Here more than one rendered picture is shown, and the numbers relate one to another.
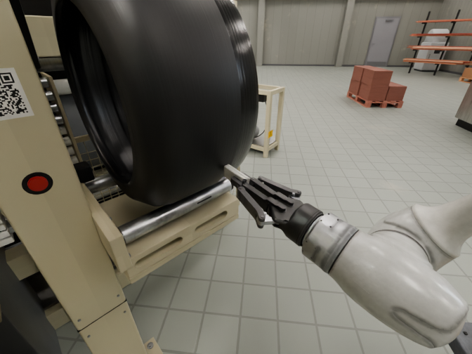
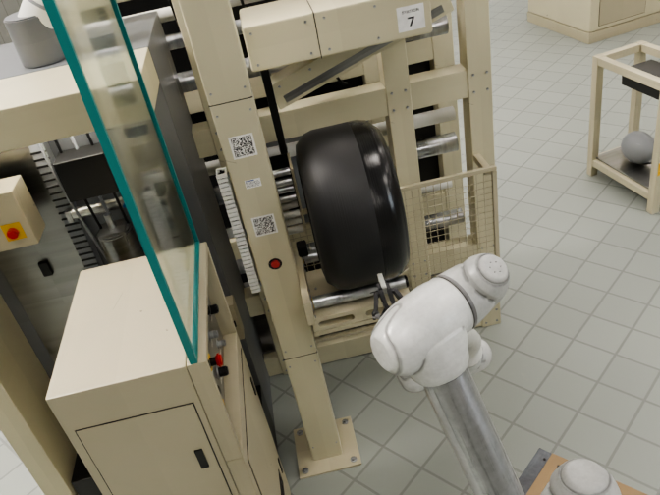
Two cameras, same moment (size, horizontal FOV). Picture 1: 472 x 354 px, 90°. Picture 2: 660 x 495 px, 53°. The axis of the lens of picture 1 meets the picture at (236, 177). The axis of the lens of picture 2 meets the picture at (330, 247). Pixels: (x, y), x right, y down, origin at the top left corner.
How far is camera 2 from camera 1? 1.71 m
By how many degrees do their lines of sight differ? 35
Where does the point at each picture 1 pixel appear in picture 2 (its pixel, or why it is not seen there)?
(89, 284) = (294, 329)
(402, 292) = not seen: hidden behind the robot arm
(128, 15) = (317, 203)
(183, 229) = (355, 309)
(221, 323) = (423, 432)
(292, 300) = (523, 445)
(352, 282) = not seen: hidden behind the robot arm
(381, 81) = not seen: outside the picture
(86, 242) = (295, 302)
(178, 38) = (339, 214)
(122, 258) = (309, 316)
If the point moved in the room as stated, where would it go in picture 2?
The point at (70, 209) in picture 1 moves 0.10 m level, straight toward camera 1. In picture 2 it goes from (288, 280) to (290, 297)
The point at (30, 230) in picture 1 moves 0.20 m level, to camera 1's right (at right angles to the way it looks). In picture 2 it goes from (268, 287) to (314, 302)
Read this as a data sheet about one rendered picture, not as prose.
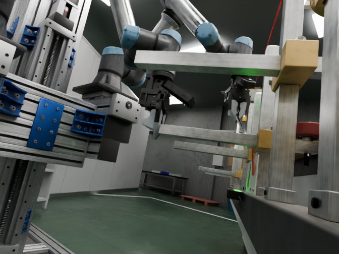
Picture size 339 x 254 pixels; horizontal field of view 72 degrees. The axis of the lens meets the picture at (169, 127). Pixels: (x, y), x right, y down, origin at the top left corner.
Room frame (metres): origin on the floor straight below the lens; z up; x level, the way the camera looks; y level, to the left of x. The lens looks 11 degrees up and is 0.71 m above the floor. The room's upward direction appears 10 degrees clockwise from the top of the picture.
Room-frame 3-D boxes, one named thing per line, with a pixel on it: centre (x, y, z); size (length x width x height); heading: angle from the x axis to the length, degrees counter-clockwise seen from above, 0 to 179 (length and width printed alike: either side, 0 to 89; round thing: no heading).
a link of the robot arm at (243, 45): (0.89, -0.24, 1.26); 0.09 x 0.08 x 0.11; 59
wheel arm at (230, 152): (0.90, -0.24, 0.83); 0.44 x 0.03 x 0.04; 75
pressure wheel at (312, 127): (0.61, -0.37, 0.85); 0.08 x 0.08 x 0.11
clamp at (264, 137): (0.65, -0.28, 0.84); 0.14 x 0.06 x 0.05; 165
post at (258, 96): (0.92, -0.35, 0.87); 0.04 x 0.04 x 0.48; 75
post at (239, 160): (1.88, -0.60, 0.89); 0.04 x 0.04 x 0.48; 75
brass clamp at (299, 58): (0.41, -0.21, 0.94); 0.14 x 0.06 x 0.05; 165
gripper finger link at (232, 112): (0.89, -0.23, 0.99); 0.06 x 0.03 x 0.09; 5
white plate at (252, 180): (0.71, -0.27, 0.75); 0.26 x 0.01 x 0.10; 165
┄┄┄┄┄┄┄┄┄┄
Show every line from the entries that includes the word "corner".

ANSWER SECTION:
Two cameras, same moment (size, horizontal FOV). Picture 1: 472 x 354 px, 90°. Picture 2: 660 x 495 px, 53°. The axis of the lens of picture 1 meets the picture at (236, 177). The axis of the lens of picture 2 meets the picture at (330, 247). Pixels: (x, y), x right, y down, origin at the top left corner.
Picture size 339 x 254 pixels; horizontal field of view 72 degrees. The axis of the lens meets the picture at (169, 127). Pixels: (x, y), x right, y down, origin at the top left corner.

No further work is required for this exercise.